31 maggio 2012 00:00

**Sandro Bonvissuto,* Dentro***

Einaudi, 170 pagine, 17,50 euro

È una buona stagione per il romanzo italiano: buoni esordi e conferme si susseguono, se solo si abbandonano le mode e l’intrattenimento, ammantato a volte di giustificazioni post-moderne. I tre racconti di Bonvissuto riguardano il carcere, poi la scuola e l’amicizia, l’infanzia e la paternità. Ma a contare è la scrittura, sintetica e chiara, e il “tempo” della narrazione, risolto con rara misura.

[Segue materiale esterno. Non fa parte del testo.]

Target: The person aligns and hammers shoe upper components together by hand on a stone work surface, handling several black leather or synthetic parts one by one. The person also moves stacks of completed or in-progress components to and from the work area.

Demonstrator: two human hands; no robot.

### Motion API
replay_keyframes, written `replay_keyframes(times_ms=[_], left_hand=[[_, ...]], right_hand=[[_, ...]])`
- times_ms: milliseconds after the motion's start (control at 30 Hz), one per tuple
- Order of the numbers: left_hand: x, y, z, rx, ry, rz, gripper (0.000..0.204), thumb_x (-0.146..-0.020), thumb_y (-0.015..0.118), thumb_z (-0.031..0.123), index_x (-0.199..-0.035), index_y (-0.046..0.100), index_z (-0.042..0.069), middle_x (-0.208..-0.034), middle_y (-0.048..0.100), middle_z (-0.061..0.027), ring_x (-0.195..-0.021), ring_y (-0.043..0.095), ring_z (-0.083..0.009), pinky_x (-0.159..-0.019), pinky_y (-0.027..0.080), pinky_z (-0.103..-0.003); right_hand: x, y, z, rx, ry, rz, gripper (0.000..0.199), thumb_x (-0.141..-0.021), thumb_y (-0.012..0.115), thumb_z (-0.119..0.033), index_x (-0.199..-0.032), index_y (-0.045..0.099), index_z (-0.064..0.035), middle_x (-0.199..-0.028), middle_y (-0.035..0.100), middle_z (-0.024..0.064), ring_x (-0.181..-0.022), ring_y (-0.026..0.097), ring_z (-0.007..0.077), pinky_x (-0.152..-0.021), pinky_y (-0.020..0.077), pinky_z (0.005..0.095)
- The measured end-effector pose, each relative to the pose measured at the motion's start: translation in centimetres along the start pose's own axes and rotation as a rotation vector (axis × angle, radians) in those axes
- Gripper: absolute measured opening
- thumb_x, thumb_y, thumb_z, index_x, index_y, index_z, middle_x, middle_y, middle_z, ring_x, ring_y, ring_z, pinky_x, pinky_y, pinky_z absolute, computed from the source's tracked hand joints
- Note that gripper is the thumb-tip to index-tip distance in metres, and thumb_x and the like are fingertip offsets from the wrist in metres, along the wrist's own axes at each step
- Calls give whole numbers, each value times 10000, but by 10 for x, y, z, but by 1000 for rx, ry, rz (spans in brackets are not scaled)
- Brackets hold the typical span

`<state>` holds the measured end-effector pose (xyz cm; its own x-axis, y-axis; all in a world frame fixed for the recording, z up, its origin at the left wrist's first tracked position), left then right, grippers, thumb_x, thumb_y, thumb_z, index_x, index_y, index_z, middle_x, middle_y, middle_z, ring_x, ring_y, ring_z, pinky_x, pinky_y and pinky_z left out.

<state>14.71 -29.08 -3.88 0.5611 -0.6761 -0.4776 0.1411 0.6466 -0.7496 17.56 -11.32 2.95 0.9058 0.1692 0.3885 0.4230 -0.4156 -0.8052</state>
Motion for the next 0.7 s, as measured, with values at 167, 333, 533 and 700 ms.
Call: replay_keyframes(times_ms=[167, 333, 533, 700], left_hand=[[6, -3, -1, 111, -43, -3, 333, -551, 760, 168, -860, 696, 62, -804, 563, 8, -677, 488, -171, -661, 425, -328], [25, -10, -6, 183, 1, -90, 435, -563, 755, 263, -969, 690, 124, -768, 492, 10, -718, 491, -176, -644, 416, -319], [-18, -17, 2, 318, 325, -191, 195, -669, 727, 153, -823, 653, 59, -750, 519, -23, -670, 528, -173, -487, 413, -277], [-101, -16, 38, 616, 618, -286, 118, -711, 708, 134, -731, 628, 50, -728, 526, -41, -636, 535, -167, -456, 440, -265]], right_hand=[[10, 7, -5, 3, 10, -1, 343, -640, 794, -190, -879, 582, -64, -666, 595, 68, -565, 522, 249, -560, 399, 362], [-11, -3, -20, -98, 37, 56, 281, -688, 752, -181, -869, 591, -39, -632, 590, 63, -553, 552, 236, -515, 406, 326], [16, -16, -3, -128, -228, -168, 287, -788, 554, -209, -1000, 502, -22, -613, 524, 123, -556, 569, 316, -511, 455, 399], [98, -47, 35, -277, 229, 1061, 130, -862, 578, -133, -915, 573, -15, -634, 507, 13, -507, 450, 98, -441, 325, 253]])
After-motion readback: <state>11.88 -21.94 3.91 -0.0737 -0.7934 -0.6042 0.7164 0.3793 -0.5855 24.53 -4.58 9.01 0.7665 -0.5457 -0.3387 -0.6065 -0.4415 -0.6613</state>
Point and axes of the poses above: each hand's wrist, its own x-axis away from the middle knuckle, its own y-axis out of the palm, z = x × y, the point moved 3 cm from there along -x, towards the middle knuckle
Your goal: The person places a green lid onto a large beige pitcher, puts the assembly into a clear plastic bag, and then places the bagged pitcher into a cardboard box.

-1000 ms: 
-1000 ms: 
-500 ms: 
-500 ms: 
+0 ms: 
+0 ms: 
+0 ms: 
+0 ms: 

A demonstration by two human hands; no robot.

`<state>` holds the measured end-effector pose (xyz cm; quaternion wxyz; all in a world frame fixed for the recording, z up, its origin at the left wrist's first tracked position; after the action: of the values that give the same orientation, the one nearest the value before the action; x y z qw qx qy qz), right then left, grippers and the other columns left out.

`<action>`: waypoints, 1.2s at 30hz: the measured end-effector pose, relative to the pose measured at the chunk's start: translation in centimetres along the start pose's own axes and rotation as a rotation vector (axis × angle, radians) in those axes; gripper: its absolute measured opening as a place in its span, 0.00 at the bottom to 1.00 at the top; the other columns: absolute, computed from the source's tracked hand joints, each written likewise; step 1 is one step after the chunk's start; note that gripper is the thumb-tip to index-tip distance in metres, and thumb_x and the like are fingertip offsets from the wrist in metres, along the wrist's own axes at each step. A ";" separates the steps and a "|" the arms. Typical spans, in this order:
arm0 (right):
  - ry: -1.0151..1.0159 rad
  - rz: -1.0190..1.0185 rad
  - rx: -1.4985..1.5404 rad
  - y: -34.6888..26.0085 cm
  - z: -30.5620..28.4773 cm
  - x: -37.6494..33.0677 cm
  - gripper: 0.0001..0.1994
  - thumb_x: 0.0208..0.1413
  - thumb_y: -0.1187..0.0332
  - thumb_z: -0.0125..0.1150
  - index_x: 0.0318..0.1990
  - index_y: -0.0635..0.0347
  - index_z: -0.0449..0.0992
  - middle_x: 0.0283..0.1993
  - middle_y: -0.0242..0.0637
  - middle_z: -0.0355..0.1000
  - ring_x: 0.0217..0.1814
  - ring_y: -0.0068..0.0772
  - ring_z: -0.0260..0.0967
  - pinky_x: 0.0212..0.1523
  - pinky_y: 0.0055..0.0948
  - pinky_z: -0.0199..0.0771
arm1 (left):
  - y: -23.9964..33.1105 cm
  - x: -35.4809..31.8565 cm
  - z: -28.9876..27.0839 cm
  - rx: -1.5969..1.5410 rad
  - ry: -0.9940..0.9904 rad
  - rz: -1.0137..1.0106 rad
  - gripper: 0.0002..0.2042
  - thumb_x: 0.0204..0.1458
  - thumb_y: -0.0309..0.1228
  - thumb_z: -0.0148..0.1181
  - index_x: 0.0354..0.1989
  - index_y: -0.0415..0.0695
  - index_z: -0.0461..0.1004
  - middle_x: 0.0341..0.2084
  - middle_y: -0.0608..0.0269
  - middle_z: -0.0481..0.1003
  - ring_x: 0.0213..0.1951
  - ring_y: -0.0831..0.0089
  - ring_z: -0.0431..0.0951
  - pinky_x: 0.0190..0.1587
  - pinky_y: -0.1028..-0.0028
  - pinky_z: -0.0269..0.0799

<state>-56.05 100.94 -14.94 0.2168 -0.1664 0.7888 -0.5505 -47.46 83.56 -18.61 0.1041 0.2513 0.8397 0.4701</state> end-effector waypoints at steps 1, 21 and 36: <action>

Si è subito coinvolti e stupiti dalla maturità di una visione che è anche affettiva, e dalla capacità di estrarre pensiero dai fatti, di trasformare gesti e cose in pensiero.

Il racconto sul carcere è il più ambizioso, e mi pare il migliore mai scritto in Italia su questo tema, abusato dalla cronaca e dal giornalismo d’inchiesta: il quotidiano è scandito in momenti classici e il coro si allarga dalla cella di pochi alla condizione di tanti, sì che il carcere finisce per apparire come “l’unica cosa vera che esista”, forse la più istruttiva per capire il nostro mondo e paese. Dalla fenomenologia di una cella a quella di una classe il passo è breve e l’assurdità dell’altra istituzione chiusa che è la scuola è svelata dal sodalizio tra due adolescenti. La primaria necessità di una trasmissione adulto-bambino è ribadita con inattesa tenerezza nel terzo racconto: “La mamma è meglio vederla da vicino. Il padre lo capisci da una certa distanza. Non troppo, quanto basta”.